Propriétés chimiques
Le menthol (5-méthyl-2-(propan-2-yl)cyclohexan-1-ol ; formule moléculaire C₁₀H₂₀O ; masse molaire 156,27 g/mol) cristallise sous forme de prismes incolores. Il présente un point de fusion de 42–45°C pour l’isomère (-)-menthol, un point d’ébullition de 212°C et une densité de 0,890 g/cm³. Le menthol existe sous forme de quatre stéréoisomères, l’isomère (-)-menthol naturellement prédominant présentant l’odeur mentholée la plus intense (indice de réfraction nD20 = 1,460).
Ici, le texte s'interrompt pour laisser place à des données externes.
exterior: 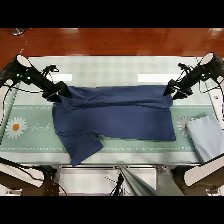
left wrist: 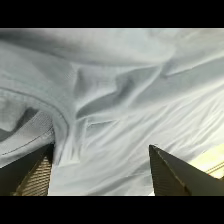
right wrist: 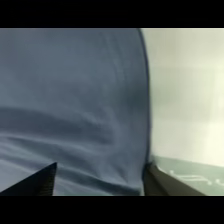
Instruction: Fold the shirts.
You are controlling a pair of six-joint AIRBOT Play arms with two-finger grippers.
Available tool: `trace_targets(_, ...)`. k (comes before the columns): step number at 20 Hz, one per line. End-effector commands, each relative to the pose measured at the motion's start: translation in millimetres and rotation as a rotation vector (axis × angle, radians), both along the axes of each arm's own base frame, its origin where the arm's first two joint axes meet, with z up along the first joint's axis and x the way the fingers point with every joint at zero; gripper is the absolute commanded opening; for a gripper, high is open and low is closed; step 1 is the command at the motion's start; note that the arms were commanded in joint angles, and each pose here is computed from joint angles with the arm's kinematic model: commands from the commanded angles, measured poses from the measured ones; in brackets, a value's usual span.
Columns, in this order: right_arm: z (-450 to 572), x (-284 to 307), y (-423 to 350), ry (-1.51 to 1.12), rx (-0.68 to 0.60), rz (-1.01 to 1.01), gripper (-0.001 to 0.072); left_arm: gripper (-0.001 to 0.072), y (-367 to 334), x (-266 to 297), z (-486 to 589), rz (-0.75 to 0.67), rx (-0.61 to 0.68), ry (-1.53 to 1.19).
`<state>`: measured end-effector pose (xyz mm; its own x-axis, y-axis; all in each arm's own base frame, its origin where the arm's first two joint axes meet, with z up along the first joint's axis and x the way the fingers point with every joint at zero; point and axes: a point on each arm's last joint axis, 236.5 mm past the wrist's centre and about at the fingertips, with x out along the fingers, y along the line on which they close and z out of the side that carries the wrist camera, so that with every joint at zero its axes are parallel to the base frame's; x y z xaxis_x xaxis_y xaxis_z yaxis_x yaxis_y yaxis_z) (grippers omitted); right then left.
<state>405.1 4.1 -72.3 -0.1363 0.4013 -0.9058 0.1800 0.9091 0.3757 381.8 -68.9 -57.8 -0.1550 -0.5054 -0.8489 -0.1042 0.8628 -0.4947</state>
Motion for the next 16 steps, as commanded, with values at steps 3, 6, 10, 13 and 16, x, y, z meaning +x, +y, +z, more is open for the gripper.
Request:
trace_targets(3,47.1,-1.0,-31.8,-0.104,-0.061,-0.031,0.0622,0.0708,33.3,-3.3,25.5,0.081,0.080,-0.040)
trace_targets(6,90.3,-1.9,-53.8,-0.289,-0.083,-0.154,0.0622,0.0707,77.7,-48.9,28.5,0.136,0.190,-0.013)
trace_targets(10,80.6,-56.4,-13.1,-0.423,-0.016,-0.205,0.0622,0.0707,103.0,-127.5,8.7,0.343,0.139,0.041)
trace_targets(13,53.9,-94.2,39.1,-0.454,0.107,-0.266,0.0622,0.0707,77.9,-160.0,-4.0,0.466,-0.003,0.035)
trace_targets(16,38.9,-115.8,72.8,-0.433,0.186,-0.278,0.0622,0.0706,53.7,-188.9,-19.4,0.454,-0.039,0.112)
En tant qu’alcool secondaire cyclique, le menthol subit des réactions typiques telles que l’estérification, l’oxydation en menthone et l’hydrogénolyse. Son coefficient de partage (logP ≈ 3,3) reflète son caractère hydrophobe, entraînant une faible solubilité dans l’eau (environ 0,4 g/L).
Voie biosynthétique
La biosynthèse du menthol suit la voie du méthylérythritol phosphate (MEP), débutant à partir du (-)-limonène et progressant via des intermédiaires tels que le (-)-trans-pipériténol, le (-)-isopipériténone et le (-)-menthone, avant de conduire au (-)-menthol. Cette voie implique des monooxygénases cytochrome P450 stéréospécifiques ainsi que des réductases dépendantes du NADPH, notamment la menthone:menthol réductase (EC 1.1.1.208).
Ces processus enzymatiques se déroulent dans les trichomes glandulaires de Mentha piperita, où le menthol peut représenter 40–60 % de la composition de l’huile essentielle. Sa biosynthèse et son émission atteignent généralement un maximum au stade de floraison, avec des niveaux d’environ 2–5 mg·g⁻¹ de poids sec.